The management API is authenticated separately from model-call APIs. Console calls use the active browser session; scripts need a management credential and the matching New-Api-User header. A model-call sk- API key cannot authenticate management API requests.

List API keys

GET /api/token/
Returns the API keys you can manage. The key field in list responses may be masked.

Create an API key

POST /api/token/

{
  "name": "codex",
  "remain_quota": 0,
  "expired_time": -1,
  "unlimited_quota": true,
  "model_limits_enabled": false,
  "model_limits": "",
  "group": "auto",
  "cross_group_retry": true,
  "allow_ips": ""
}
name
string
required
API key name. Use a client or task label such as claude-code, codex, or cherry-studio.
remain_quota
integer
Quota available to this API key. When unlimited_quota is true, this field does not cap the key.
expired_time
integer
Unix timestamp. Use -1 for no expiration.
unlimited_quota
boolean
Whether the API key has no key-level quota cap.

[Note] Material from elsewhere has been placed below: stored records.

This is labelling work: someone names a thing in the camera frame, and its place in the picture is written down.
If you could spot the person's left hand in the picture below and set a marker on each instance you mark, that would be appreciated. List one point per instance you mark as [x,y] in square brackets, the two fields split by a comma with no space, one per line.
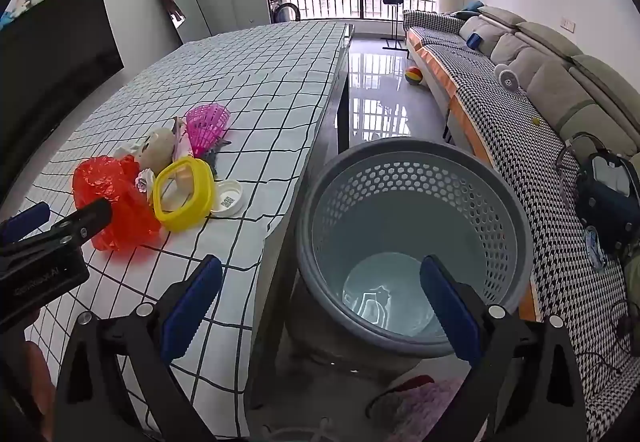
[42,387]

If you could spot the grey sofa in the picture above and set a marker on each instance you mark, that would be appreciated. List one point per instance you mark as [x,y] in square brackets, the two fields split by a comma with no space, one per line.
[550,82]

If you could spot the black clothes stand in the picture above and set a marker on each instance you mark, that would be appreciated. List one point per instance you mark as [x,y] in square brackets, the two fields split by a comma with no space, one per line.
[395,30]

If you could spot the small white pink trinket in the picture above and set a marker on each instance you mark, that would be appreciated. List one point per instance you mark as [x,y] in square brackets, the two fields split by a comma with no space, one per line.
[144,181]

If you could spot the crumpled white paper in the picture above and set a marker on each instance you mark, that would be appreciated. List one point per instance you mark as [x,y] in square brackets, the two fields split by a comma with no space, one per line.
[127,151]

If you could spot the colourful ball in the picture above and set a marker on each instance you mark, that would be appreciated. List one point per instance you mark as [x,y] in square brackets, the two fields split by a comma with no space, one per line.
[414,76]

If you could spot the leaning floor mirror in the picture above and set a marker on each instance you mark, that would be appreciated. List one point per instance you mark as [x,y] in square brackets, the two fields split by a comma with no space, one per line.
[190,2]

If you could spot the grey cloth bow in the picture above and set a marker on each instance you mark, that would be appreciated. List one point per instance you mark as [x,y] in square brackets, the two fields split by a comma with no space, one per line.
[213,158]

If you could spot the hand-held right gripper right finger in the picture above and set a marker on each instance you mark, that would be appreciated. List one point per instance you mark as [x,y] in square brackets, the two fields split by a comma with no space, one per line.
[450,307]

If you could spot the grey cabinet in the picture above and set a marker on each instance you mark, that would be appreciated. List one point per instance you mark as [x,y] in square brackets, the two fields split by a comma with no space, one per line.
[250,7]

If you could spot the houndstooth sofa cover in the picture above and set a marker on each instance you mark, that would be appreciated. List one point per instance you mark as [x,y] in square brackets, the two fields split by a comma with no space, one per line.
[500,97]

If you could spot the white round fan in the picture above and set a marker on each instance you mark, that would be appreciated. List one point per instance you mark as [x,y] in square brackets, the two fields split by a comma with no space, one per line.
[507,77]

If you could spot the pink fluffy rug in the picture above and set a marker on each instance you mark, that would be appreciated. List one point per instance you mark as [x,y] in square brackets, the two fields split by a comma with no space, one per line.
[425,417]

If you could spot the blue cloth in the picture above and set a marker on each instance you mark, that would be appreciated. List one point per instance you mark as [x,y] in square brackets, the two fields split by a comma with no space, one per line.
[472,10]

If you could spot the white round lid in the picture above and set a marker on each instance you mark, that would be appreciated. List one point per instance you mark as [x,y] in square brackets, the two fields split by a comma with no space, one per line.
[230,199]

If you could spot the wall socket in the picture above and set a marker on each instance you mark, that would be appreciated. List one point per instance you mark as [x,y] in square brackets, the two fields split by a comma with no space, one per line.
[567,24]

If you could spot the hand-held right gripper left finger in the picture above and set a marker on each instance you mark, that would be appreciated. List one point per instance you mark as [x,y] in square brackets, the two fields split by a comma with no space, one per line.
[192,307]

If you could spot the white checked tablecloth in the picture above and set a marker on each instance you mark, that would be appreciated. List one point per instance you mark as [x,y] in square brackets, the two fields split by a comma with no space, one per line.
[250,87]

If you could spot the pink snack wrapper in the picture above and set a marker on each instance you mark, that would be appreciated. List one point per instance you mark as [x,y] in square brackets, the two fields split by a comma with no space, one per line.
[180,142]

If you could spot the black blue bag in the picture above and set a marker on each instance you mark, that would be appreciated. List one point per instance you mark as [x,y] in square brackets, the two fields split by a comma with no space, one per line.
[600,192]

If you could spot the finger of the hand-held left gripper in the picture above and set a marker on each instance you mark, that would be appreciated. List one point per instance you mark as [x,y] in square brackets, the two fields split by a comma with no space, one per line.
[80,224]
[27,219]

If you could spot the red plastic bag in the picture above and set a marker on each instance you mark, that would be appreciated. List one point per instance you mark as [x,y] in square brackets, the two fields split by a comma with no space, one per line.
[125,202]

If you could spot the pink plastic shuttlecock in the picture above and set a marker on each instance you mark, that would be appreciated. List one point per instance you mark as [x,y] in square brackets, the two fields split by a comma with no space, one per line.
[207,127]

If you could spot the black television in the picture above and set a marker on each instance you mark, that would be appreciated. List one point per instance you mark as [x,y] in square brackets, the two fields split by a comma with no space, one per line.
[50,62]

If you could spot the grey perforated waste basket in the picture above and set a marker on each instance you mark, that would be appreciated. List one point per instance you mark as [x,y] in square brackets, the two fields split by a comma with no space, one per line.
[400,202]

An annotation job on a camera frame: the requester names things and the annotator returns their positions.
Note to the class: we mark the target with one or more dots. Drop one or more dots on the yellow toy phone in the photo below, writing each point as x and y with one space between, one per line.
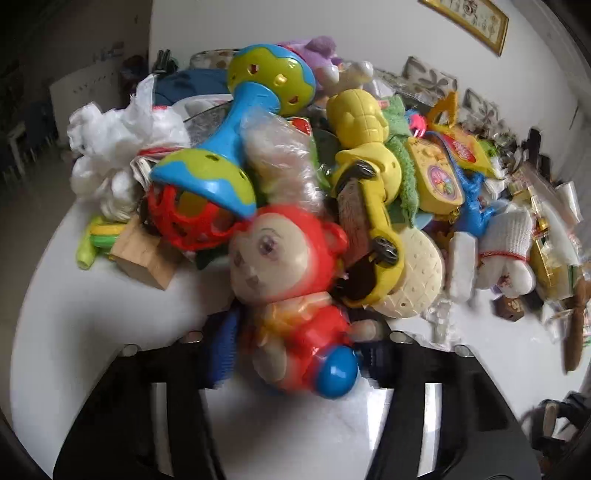
436 175

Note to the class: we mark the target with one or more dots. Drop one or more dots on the white plastic bag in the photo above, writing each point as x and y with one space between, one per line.
115 134

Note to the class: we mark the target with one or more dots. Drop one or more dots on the green towel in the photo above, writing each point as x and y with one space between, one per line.
401 152

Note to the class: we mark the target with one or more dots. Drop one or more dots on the yellow toy car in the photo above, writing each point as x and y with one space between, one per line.
374 217

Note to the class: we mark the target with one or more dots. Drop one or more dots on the blue green rattle toy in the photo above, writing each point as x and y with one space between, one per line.
240 124

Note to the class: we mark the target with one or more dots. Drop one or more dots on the yellow red-label snack packet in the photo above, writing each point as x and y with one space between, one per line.
466 150

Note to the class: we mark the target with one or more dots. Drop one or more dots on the black bag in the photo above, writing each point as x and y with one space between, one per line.
164 62

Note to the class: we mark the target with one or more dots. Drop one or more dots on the wooden block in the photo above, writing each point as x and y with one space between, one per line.
143 254

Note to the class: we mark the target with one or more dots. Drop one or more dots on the blue toy dinosaur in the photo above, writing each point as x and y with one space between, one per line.
471 207

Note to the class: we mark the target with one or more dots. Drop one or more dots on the white cabinet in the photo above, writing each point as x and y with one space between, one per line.
83 97

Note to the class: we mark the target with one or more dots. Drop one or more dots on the red doll toy car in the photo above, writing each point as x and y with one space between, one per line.
286 258

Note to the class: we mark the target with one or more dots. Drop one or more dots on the purple plush toy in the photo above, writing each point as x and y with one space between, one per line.
314 55

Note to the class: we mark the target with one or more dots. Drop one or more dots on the round beige biscuit toy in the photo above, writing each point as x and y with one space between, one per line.
418 272

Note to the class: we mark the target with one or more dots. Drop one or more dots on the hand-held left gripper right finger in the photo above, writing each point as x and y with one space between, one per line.
374 364

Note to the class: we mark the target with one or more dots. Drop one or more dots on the blue cushion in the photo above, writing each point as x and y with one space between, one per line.
189 87

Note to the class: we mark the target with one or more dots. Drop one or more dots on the framed wall picture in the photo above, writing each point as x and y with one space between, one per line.
466 18

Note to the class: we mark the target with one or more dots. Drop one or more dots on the yellow figure toy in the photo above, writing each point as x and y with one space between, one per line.
358 115

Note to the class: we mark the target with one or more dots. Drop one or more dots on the dining chair set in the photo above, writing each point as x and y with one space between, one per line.
18 134

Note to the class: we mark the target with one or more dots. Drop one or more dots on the clear plastic bag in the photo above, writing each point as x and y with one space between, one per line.
281 157

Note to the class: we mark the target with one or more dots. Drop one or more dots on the white knit glove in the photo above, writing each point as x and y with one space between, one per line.
505 244

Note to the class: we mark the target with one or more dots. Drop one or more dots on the floral sofa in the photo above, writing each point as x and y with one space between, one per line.
429 76

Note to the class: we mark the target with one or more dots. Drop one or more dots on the green yellow plastic toy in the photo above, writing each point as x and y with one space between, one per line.
99 237

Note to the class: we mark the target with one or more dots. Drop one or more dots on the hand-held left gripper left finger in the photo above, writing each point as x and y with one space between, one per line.
221 350

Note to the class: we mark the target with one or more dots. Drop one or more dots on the brown plush toy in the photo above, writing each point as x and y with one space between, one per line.
577 323

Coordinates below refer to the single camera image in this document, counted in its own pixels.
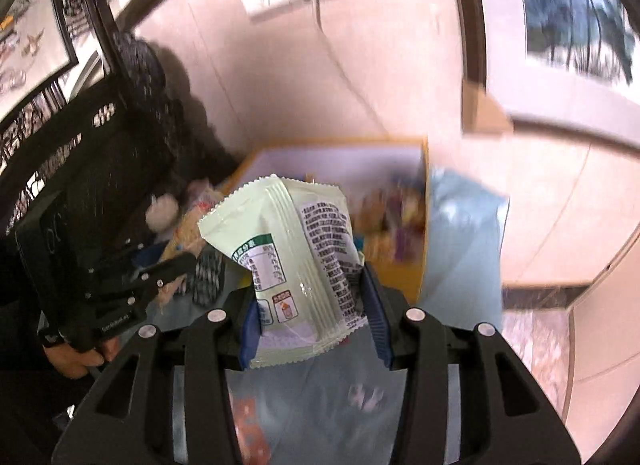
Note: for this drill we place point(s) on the fish embroidery panel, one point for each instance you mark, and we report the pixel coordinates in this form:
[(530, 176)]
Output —
[(30, 45)]

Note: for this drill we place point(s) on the purple cartoon biscuit bag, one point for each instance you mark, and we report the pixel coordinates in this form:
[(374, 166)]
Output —
[(404, 232)]

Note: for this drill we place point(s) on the person's left hand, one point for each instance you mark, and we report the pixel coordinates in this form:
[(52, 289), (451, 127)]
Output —
[(75, 357)]

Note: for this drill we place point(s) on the yellow cardboard box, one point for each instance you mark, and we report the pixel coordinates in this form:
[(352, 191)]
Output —
[(400, 280)]

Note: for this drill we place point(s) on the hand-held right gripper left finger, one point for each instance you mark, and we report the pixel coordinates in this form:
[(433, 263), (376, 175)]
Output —
[(249, 340)]

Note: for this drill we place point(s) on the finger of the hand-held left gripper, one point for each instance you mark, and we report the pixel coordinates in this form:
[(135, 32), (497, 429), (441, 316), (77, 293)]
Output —
[(142, 257), (170, 265)]

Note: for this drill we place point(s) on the beige cabinet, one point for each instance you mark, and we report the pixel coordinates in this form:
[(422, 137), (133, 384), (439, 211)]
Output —
[(610, 345)]

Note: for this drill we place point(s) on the teal printed tablecloth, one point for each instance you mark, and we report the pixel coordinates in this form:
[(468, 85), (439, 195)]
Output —
[(465, 245)]

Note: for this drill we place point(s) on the pale green snack bag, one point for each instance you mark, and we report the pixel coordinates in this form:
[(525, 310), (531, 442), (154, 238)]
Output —
[(295, 255)]

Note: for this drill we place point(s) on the pile of snack packets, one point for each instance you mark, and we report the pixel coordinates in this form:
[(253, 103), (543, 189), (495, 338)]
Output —
[(187, 240)]

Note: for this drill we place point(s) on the grey lidded cup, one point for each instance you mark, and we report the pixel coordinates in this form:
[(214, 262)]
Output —
[(162, 212)]

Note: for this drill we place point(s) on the framed lotus painting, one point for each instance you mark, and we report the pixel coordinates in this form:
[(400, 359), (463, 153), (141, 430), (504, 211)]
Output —
[(565, 20)]

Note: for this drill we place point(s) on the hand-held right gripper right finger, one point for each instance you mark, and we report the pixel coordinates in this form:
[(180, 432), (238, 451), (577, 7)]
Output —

The account balance is still charged normally.
model_limits_enabled
boolean
Whether to enable a model allowlist.
model_limits
string
Model allowlist value when model limits are enabled.
group
string
Groups assigned to the API key. Use commas for multiple groups, for example codex,codex-passthrough.
cross_group_retry
boolean
Whether to allow retrying across groups. This is usually used with auto or multi-group API keys.
allow_ips
string
Source IP allowlist for this API key. Leave empty for no IP restriction.

Get an API key

GET /api/token/{id}
id
integer
required
API key ID.

Copy the full API key value

POST /api/token/{id}/key
Returns the full value for one of your own API keys. Call this only from a trusted environment, and do not expose the result to page scripts, logs, or untrusted systems.

Update an API key

PUT /api/token/
Use the same fields as API key creation and include the target API key ID. For enable/disable-only changes, use status_only.

Delete an API key

DELETE /api/token/{id}
After deletion, the API key can no longer call model APIs. In-flight requests may not be interrupted immediately.

Search API keys

GET /api/token/search?keyword=claude
keyword
string
Search by API key name.

Boundaries

  • Manage only your own API keys.
  • Do not infer admin endpoints from this user-facing management API.
  • Automation scripts should handle expired sessions, 403 permission errors, and 429 rate limits.